— Task prompt —
With no line left out, restate the data word for word.

— Dataset excerpt —
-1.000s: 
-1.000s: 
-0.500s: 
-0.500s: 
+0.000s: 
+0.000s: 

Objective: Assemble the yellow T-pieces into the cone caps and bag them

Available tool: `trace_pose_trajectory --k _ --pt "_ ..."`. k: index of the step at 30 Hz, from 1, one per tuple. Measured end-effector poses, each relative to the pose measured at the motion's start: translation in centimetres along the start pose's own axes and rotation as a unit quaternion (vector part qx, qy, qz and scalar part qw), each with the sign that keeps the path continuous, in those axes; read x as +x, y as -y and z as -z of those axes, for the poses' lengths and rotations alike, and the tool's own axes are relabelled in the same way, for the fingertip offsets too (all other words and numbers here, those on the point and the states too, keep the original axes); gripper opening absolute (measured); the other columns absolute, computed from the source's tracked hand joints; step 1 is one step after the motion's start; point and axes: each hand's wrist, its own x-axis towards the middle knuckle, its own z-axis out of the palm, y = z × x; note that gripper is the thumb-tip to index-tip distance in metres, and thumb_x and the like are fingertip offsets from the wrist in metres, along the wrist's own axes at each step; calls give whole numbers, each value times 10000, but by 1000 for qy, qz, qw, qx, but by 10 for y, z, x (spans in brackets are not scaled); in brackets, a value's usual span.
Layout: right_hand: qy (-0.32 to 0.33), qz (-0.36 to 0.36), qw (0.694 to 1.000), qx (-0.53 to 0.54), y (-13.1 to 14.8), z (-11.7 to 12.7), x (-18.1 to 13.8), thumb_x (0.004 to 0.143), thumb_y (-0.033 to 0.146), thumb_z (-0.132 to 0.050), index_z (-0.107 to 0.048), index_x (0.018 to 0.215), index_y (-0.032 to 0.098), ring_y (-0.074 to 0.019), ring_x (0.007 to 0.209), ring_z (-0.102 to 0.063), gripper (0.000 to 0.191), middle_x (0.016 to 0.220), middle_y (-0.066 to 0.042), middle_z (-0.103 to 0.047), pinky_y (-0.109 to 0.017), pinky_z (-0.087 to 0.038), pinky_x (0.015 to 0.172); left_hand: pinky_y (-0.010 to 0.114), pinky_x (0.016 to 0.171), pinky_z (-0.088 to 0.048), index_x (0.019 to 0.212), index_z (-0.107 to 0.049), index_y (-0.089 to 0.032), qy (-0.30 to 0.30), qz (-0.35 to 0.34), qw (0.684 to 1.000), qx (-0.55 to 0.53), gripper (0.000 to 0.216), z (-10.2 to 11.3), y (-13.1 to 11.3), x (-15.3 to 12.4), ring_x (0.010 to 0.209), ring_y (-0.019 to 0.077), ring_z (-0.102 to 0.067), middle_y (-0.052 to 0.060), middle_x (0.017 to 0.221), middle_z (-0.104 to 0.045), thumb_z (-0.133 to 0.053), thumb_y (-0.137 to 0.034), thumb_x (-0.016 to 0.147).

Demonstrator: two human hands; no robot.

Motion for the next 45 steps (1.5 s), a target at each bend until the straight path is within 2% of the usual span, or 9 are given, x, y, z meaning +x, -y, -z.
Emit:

— Your response —
-1.000s: 
-1.000s: 
-0.500s: 
-0.500s: 
+0.000s: 
+0.000s: 

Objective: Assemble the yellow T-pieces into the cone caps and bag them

Available tool: `trace_pose_trajectory --k _ --pt "_ ..."`. k: index of the step at 30 Hz, from 1, one per tuple. Measured end-effector poses, each relative to the pose measured at the motion's start: translation in centimetres along the start pose's own axes and rotation as a unit quaternion (vector part qx, qy, qz and scalar part qw), each with the sign that keeps the path continuous, in those axes; read x as +x, y as -y and z as -z of those axes, for the poses' lengths and rotations alike, and the tool's own axes are relabelled in the same way, for the fingertip offsets too (all other words and numbers here, those on the point and the states too, keep the original axes); gripper opening absolute (measured); the other columns absolute, computed from the source's tracked hand joints; step 1 is one step after the motion's start; point and axes: each hand's wrist, its own x-axis towards the middle knuckle, its own z-axis out of the palm, y = z × x; note that gripper is the thumb-tip to index-tip distance in metres, and thumb_x and the like are fingertip offsets from the wrist in metres, along the wrist's own axes at each step; calls give whole numbers, each value times 10000, but by 1000 for qy, qz, qw, qx, but by 10 for y, z, x (spans in brackets are not scaled); in brackets, a value's usual span.
Layout: right_hand: qy (-0.32 to 0.33), qz (-0.36 to 0.36), qw (0.694 to 1.000), qx (-0.53 to 0.54), y (-13.1 to 14.8), z (-11.7 to 12.7), x (-18.1 to 13.8), thumb_x (0.004 to 0.143), thumb_y (-0.033 to 0.146), thumb_z (-0.132 to 0.050), index_z (-0.107 to 0.048), index_x (0.018 to 0.215), index_y (-0.032 to 0.098), ring_y (-0.074 to 0.019), ring_x (0.007 to 0.209), ring_z (-0.102 to 0.063), gripper (0.000 to 0.191), middle_x (0.016 to 0.220), middle_y (-0.066 to 0.042), middle_z (-0.103 to 0.047), pinky_y (-0.109 to 0.017), pinky_z (-0.087 to 0.038), pinky_x (0.015 to 0.172); left_hand: pinky_y (-0.010 to 0.114), pinky_x (0.016 to 0.171), pinky_z (-0.088 to 0.048), index_x (0.019 to 0.212), index_z (-0.107 to 0.049), index_y (-0.089 to 0.032), qy (-0.30 to 0.30), qz (-0.35 to 0.34), qw (0.684 to 1.000), qx (-0.55 to 0.53), gripper (0.000 to 0.216), z (-10.2 to 11.3), y (-13.1 to 11.3), x (-15.3 to 12.4), ring_x (0.010 to 0.209), ring_y (-0.019 to 0.077), ring_z (-0.102 to 0.067), middle_y (-0.052 to 0.060), middle_x (0.017 to 0.221), middle_z (-0.104 to 0.045), thumb_z (-0.133 to 0.053), thumb_y (-0.137 to 0.034), thumb_x (-0.016 to 0.147).

Demonstrator: two human hands; no robot.

Motion for the next 45 steps (1.5 s), a target at each bend until the straight path is within 2% of the usual span, or 9 are given, x, y, z meaning +x, -y, -z.
Emit:

This is the complete answer.